Polariton Spin Separation and Propagation by Rashba–Dresselhaus Spin–Orbit Coupling in an Anisotropic Two-Dimensional Perovskite Microcavity

The separation and propagation of spin are vital to understanding spin-orbit coupling (SOC) in quantum systems. Exciton-polaritons, hybrid light-matter quasiparticles, offer a promising platform for investigating SOC in quantum fluids. By utilization of the optical anisotropy of materials, Rashba-Dresselhaus SOC (RDSOC) can be generated, enabling robust polariton spin transport.
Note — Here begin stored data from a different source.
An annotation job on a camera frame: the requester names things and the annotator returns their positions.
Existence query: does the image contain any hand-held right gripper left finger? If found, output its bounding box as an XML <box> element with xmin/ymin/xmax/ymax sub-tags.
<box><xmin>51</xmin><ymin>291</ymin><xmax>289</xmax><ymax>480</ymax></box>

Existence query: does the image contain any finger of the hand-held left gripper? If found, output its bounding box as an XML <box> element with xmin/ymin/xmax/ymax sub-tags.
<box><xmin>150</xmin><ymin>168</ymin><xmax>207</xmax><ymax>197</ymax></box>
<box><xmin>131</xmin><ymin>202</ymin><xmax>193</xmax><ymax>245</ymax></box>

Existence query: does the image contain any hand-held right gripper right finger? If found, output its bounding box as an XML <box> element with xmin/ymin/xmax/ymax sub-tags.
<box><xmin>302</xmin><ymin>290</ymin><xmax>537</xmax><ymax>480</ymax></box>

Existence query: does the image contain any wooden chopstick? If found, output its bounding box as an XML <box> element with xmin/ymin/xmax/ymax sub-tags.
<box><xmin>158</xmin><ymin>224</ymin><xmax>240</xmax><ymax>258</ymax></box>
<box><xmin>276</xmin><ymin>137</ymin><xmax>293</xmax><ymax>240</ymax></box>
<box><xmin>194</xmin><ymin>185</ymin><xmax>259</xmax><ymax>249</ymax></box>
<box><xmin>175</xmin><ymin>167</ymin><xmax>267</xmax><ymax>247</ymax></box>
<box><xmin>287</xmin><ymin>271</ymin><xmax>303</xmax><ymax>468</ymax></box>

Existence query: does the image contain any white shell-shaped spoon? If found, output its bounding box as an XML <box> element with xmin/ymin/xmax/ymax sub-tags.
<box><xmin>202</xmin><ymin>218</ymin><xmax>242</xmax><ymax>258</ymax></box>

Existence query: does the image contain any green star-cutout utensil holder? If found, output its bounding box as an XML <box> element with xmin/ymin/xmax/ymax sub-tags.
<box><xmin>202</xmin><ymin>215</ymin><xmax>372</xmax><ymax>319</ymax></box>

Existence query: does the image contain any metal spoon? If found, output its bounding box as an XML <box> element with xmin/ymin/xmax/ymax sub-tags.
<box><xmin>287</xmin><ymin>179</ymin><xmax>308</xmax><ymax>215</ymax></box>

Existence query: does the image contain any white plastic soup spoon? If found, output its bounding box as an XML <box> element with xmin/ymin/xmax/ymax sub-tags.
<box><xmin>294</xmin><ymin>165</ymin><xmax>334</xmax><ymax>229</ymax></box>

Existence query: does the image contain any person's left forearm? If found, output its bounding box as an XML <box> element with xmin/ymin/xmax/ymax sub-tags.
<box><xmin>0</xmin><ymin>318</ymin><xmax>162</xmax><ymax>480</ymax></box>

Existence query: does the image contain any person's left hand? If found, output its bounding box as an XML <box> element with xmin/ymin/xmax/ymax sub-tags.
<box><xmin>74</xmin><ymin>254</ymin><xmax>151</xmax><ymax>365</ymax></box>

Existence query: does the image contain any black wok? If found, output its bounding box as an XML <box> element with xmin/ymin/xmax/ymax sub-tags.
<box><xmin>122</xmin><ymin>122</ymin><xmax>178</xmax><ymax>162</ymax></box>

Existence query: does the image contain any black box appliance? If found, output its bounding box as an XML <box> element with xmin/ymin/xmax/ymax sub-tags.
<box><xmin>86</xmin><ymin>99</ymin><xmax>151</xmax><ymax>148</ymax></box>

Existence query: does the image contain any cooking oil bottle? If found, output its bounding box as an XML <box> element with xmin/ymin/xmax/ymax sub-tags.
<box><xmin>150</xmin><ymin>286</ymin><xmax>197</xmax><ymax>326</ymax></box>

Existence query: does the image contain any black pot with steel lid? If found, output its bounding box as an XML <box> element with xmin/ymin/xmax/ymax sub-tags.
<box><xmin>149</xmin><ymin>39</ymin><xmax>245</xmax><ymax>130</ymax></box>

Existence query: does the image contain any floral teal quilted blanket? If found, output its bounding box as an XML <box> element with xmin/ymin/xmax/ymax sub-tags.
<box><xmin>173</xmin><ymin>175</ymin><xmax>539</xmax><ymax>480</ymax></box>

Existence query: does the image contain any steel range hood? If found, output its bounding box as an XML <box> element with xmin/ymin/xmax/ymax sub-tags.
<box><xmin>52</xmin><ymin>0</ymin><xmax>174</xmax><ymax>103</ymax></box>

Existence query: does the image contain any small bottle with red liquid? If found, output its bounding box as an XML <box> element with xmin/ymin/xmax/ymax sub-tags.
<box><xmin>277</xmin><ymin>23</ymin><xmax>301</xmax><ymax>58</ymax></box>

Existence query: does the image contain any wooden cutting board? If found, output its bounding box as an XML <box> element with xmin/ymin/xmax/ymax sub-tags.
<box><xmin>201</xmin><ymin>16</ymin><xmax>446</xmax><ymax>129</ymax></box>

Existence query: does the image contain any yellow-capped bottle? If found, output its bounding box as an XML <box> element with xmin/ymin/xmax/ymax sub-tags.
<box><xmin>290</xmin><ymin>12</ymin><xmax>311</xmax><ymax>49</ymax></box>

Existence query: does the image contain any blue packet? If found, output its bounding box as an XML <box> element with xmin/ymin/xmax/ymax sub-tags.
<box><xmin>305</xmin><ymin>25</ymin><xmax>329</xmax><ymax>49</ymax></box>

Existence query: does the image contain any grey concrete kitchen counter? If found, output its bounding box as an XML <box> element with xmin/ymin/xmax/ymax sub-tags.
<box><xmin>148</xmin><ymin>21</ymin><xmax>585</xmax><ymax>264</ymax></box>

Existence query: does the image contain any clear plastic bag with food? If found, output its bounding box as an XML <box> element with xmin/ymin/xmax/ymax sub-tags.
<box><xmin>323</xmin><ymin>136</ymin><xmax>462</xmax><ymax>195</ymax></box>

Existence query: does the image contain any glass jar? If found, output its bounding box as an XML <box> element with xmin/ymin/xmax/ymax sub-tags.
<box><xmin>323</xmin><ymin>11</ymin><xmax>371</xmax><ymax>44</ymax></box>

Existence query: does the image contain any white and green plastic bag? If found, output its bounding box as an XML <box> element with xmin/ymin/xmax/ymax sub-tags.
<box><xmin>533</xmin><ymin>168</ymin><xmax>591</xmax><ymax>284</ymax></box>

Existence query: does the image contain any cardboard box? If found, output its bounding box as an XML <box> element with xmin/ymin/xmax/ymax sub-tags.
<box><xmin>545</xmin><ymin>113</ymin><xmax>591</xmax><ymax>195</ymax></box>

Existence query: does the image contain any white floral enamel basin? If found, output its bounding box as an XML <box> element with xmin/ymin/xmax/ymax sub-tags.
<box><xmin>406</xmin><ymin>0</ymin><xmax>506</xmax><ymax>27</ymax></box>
However, the intrinsic connection between the RDSOC and polariton spin evolution lacks an intuitive interpretation. Here, we demonstrate room-temperature exciton-polaritons with RDSOC in a microcavity containing anisotropic two-dimensional hybrid perovskites. We reveal that the RDSOC arises from geometric phase accumulation during polariton polarization evolution on the Poincaré sphere, which generates an effective gauge field and drives momentum-space spin splitting. By resonantly injecting polaritons, we achieve the generation, separation, and propagation of purer polariton spin states, i.e., a polariton spin Hall effect. Our findings establish geometric phases as the origin of intrinsic RDSOC, paving a feasible avenue for spin-selective control in perovskite-based photonic devices.